▶ _What the exercise asks_
Your answer should be only the lines below from the one with "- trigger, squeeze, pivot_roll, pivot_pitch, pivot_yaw" to the one with "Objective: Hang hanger", repeated exactly, ends included.

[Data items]
BEGIN

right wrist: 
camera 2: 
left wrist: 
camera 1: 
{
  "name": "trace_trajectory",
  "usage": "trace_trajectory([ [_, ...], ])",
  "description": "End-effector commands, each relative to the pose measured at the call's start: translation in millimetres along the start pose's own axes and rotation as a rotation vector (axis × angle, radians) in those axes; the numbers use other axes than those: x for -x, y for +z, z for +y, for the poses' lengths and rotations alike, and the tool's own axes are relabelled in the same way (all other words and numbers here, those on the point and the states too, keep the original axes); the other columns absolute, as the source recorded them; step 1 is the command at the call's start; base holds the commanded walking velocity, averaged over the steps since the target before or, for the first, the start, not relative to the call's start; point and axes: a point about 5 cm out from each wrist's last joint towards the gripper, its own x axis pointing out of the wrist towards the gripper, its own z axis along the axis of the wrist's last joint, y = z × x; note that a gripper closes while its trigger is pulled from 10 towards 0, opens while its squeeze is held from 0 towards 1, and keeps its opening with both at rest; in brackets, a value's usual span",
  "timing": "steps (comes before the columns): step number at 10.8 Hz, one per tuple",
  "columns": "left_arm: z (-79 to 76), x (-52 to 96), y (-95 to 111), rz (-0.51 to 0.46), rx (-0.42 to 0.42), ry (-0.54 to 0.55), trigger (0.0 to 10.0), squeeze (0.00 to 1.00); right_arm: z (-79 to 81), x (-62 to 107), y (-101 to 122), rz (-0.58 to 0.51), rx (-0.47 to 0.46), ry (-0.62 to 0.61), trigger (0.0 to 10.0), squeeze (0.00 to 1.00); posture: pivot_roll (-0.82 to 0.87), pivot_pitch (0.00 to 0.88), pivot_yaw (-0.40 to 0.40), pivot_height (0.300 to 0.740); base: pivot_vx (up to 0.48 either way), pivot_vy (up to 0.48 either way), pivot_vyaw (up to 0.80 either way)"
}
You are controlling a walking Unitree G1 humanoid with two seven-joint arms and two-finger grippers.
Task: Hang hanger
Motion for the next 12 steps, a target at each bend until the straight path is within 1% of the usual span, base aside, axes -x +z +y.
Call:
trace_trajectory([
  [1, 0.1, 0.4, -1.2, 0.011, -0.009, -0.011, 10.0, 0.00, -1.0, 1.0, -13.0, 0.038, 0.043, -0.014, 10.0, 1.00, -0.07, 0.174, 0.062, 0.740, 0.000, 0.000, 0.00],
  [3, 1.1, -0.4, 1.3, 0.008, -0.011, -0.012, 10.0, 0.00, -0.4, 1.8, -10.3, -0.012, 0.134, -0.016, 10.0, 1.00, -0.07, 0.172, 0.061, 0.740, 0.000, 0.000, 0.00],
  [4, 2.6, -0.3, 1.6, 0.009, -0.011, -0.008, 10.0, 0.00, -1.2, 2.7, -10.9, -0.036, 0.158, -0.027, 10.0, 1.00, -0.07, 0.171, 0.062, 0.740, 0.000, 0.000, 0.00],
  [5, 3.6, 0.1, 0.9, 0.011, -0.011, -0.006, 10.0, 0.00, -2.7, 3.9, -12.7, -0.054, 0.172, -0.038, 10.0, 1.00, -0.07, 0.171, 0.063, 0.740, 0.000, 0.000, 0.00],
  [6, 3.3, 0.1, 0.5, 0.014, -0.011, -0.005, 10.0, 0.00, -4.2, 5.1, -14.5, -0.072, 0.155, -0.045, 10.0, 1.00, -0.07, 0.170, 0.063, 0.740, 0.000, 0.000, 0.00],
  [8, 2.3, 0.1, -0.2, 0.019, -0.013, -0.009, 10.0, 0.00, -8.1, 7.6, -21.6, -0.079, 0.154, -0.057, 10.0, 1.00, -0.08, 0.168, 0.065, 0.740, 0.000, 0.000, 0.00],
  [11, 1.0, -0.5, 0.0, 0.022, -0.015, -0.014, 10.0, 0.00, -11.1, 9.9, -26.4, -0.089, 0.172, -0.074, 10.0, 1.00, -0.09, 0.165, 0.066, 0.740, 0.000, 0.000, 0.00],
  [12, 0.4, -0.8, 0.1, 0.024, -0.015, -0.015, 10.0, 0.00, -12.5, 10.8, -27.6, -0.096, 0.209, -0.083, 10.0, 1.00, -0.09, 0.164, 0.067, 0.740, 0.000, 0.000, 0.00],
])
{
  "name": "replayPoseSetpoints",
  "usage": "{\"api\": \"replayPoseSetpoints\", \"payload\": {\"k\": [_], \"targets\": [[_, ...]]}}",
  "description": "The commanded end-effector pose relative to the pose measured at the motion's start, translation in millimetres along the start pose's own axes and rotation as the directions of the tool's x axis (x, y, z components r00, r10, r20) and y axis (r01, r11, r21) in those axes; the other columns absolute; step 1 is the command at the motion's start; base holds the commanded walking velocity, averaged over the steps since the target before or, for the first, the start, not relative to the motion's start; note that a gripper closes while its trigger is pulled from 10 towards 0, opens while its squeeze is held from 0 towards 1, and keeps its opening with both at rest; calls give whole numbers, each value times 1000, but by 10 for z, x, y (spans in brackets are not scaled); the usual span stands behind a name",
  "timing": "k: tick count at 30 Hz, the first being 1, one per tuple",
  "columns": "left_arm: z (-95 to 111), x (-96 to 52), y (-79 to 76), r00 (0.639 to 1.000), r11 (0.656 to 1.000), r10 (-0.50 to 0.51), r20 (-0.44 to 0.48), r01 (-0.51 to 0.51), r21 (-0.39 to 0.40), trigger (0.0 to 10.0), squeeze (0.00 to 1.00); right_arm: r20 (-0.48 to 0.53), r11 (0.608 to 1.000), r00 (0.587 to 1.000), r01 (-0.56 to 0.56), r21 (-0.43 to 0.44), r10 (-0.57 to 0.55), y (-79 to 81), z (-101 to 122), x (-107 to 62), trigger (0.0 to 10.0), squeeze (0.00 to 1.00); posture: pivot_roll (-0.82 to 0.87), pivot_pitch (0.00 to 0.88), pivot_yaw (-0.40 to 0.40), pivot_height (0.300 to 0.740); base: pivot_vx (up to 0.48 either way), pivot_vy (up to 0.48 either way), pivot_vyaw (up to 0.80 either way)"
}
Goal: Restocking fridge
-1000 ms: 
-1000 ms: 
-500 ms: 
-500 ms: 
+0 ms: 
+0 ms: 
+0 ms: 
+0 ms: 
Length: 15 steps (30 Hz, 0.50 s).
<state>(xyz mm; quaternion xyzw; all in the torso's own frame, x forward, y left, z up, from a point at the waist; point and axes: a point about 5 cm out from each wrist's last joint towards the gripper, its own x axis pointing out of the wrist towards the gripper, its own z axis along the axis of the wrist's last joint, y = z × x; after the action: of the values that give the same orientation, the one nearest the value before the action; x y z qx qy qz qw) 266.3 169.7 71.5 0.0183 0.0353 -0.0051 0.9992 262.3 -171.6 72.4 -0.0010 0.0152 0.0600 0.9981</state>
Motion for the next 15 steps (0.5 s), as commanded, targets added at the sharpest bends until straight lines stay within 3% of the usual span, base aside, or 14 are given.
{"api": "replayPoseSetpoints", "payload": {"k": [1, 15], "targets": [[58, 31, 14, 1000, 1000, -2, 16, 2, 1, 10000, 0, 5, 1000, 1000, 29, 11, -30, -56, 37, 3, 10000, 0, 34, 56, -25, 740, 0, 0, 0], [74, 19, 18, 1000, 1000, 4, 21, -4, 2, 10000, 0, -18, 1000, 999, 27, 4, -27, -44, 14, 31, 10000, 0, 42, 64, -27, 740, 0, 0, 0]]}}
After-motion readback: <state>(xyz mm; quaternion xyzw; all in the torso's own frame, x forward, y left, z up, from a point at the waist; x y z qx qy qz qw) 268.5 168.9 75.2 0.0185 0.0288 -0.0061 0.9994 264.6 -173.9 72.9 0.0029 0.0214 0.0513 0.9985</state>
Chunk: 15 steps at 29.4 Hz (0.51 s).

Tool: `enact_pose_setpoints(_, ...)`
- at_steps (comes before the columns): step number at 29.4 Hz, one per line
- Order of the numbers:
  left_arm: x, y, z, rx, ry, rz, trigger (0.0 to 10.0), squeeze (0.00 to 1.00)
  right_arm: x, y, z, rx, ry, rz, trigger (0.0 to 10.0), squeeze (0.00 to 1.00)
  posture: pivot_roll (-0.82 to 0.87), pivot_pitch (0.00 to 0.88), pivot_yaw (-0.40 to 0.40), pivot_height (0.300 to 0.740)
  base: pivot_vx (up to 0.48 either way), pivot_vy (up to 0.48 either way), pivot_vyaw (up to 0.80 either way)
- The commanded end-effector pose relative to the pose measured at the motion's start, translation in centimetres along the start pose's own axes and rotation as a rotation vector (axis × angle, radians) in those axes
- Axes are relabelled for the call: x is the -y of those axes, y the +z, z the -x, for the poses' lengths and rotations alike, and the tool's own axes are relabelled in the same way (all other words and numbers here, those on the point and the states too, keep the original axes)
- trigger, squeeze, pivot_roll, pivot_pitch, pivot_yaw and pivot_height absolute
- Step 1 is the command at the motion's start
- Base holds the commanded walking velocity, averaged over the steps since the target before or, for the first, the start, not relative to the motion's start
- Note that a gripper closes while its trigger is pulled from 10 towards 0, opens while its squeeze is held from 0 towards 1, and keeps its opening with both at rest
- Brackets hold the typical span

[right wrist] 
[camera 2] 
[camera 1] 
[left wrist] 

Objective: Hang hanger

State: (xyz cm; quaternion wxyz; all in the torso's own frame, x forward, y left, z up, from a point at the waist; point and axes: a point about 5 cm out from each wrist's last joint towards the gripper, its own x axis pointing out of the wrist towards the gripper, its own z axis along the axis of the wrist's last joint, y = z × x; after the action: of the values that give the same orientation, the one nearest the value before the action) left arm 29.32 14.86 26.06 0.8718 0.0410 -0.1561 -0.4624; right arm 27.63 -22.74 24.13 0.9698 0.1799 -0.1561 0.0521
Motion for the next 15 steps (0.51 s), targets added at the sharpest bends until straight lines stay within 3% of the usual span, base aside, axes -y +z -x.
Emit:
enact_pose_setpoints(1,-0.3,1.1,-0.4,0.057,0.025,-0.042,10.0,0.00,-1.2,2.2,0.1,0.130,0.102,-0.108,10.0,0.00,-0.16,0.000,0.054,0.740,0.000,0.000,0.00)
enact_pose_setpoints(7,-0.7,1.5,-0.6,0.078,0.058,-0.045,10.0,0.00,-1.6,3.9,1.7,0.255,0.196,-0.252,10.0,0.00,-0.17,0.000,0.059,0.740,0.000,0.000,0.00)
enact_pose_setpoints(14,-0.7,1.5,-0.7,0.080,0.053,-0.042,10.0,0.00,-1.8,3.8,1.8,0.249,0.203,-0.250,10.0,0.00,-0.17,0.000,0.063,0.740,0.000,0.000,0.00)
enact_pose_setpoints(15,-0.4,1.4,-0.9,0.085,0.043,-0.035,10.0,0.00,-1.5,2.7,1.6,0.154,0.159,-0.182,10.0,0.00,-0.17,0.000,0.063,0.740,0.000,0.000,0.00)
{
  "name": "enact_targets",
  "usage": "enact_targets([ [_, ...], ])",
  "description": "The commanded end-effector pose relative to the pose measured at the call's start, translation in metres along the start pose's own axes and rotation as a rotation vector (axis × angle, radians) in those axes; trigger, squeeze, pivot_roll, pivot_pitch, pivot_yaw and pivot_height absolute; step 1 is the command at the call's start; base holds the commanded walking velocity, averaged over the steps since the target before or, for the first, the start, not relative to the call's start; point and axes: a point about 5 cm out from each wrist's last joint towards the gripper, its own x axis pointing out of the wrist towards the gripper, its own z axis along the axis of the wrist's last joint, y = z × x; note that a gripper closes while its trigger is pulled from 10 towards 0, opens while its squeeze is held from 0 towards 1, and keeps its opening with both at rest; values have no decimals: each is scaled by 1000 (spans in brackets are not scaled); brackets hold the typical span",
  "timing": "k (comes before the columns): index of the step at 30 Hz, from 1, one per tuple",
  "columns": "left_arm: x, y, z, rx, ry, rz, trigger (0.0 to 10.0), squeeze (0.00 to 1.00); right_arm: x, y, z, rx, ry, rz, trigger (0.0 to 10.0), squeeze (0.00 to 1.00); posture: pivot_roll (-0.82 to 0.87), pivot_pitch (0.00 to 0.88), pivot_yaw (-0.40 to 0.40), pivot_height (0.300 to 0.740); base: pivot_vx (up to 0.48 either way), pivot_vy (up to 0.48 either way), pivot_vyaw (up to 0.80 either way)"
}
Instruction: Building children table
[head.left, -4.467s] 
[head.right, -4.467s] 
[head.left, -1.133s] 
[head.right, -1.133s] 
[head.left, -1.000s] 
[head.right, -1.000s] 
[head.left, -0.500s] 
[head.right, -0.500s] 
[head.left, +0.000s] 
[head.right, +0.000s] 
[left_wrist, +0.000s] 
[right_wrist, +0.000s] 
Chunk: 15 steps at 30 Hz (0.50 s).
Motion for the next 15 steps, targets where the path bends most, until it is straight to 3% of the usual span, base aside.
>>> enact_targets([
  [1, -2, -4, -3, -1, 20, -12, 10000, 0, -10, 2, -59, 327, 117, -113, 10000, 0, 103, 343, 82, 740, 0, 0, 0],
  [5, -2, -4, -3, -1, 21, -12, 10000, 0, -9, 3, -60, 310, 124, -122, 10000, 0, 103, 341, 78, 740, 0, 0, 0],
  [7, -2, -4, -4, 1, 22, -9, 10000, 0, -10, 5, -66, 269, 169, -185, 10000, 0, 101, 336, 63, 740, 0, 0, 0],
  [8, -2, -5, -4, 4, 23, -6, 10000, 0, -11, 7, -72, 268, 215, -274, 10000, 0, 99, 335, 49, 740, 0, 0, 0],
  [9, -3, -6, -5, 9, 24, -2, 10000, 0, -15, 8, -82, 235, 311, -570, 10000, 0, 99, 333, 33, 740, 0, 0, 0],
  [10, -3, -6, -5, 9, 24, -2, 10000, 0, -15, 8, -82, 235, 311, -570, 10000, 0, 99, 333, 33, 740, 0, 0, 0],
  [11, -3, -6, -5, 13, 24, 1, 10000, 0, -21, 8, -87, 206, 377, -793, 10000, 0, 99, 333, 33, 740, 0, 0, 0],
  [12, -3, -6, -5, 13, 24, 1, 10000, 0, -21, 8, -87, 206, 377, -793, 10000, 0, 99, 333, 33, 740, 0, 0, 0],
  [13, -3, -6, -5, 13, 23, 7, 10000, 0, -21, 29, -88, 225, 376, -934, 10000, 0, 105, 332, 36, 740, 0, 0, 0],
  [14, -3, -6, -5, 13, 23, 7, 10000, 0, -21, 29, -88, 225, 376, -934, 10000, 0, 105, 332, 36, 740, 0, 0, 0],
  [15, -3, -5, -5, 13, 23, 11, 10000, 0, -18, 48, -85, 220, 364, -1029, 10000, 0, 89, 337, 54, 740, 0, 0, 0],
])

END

▶ _Answer_
- trigger, squeeze, pivot_roll, pivot_pitch, pivot_yaw and pivot_height absolute
- Step 1 is the command at the motion's start
- Base holds the commanded walking velocity, averaged over the steps since the target before or, for the first, the start, not relative to the motion's start
- Note that a gripper closes while its trigger is pulled from 10 towards 0, opens while its squeeze is held from 0 towards 1, and keeps its opening with both at rest
- Brackets hold the typical span

[right wrist] 
[camera 2] 
[camera 1] 
[left wrist] 

Objective: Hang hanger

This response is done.